### TASK BRIEF
Among the lines below, take the one holding "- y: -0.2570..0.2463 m", the one holding "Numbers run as", and all lines between them. Set them down exactly.

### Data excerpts
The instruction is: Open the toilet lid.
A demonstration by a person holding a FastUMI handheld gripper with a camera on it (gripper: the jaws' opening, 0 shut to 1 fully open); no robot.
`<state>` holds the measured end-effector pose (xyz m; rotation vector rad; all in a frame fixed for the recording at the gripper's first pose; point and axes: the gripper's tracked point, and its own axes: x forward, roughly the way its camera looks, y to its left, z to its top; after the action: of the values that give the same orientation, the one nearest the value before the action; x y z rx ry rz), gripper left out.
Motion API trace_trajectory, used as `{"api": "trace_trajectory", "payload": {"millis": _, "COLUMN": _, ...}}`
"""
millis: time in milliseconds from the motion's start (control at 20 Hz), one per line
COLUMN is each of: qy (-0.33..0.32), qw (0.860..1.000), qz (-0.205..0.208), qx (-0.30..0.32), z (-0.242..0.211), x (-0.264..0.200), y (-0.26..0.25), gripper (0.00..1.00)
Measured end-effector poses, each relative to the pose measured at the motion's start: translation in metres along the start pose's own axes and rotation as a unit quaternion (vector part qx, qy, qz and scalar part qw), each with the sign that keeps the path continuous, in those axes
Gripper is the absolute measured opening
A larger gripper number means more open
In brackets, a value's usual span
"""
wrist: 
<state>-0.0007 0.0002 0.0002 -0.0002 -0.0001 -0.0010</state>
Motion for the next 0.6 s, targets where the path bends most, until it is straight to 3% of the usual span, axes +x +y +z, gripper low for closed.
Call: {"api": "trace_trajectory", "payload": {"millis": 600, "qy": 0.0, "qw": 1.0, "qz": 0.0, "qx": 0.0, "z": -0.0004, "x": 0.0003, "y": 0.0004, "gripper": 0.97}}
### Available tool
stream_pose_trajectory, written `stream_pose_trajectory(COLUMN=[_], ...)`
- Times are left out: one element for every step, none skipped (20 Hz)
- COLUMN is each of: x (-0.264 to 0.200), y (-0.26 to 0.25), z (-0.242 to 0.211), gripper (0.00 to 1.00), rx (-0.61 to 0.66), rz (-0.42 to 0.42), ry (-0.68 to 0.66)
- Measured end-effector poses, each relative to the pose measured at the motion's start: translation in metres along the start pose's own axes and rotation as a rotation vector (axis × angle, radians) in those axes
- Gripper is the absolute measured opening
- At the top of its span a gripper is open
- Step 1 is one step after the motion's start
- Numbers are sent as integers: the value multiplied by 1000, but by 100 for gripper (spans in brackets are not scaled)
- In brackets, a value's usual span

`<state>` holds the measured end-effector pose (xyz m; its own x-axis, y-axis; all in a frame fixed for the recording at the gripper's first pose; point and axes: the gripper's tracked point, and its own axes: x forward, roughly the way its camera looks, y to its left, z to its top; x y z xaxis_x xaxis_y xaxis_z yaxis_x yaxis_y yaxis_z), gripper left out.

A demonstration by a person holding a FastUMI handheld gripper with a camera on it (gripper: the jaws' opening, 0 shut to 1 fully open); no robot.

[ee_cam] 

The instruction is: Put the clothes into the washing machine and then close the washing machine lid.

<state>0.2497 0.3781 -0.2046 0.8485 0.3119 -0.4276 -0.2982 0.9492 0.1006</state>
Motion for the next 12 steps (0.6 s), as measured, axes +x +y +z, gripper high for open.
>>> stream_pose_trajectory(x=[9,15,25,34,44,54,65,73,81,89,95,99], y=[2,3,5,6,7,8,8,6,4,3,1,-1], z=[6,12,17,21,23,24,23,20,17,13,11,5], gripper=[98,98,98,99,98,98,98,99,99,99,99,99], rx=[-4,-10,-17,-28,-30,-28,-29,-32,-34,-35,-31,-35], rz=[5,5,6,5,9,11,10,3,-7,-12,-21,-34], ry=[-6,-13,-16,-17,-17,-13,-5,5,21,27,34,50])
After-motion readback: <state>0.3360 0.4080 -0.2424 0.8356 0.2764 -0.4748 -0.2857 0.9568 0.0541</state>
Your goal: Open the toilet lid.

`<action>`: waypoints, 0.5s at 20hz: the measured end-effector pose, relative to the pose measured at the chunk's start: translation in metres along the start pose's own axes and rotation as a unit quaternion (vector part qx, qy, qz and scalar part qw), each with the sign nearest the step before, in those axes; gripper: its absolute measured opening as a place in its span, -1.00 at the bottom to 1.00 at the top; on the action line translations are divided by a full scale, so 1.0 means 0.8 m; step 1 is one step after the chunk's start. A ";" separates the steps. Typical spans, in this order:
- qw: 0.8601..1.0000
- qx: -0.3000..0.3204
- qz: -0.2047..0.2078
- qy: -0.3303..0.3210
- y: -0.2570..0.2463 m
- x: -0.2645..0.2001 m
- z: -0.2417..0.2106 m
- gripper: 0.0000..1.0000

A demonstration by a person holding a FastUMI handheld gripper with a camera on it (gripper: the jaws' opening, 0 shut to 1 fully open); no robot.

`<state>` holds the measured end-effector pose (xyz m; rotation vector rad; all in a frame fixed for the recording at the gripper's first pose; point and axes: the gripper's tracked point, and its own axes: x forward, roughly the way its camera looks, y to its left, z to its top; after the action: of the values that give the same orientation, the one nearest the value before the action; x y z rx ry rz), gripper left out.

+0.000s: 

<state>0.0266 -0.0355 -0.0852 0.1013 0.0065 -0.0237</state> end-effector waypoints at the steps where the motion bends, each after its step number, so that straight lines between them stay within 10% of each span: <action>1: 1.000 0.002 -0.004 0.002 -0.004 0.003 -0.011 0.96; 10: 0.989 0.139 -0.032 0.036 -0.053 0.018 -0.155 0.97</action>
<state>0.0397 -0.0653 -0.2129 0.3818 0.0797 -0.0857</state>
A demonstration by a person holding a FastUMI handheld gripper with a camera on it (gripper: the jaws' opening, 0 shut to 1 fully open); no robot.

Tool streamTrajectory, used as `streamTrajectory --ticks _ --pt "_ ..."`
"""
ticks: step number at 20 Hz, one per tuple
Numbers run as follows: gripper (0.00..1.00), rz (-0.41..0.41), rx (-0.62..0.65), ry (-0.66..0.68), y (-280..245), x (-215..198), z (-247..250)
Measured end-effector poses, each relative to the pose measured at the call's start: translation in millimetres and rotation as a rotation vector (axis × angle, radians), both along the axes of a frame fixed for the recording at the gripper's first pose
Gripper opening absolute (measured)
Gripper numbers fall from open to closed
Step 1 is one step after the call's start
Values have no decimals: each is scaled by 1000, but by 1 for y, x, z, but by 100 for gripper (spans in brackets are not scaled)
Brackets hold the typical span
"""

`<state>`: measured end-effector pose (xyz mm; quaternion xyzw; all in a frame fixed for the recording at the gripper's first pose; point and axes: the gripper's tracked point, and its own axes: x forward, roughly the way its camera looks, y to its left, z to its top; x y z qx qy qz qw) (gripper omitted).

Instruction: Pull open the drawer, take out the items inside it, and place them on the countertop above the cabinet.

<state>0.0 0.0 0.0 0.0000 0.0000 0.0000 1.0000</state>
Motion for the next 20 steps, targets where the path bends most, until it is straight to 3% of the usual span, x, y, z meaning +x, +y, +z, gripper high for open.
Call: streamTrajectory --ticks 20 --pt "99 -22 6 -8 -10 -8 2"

### RESPONSE TO THIS EXERCISE
- y: -0.2570..0.2463 m
- x: -0.2645..0.2001 m
- z: -0.2417..0.2106 m
- gripper: 0.0000..1.0000

A demonstration by a person holding a FastUMI handheld gripper with a camera on it (gripper: the jaws' opening, 0 shut to 1 fully open); no robot.

`<state>` holds the measured end-effector pose (xyz m; rotation vector rad; all in a frame fixed for the recording at the gripper's first pose; point and axes: the gripper's tracked point, and its own axes: x forward, roughly the way its camera looks, y to its left, z to its top; after the action: of the values that give the same orientation, the one nearest the value before the action; x y z rx ry rz), gripper left out.

+0.000s: 

<state>0.0266 -0.0355 -0.0852 0.1013 0.0065 -0.0237</state> end-effector waypoints at the steps where the motion bends, each after its step number, so that straight lines between them stay within 10% of each span: <action>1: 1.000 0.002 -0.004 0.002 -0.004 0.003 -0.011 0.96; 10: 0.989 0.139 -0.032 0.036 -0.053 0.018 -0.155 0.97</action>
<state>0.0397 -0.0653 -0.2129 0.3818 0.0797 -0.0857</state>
A demonstration by a person holding a FastUMI handheld gripper with a camera on it (gripper: the jaws' opening, 0 shut to 1 fully open); no robot.

Tool streamTrajectory, used as `streamTrajectory --ticks _ --pt "_ ..."`
"""
ticks: step number at 20 Hz, one per tuple
Numbers run as follows: gripper (0.00..1.00), rz (-0.41..0.41), rx (-0.62..0.65), ry (-0.66..0.68), y (-280..245), x (-215..198), z (-247..250)

This completes the output.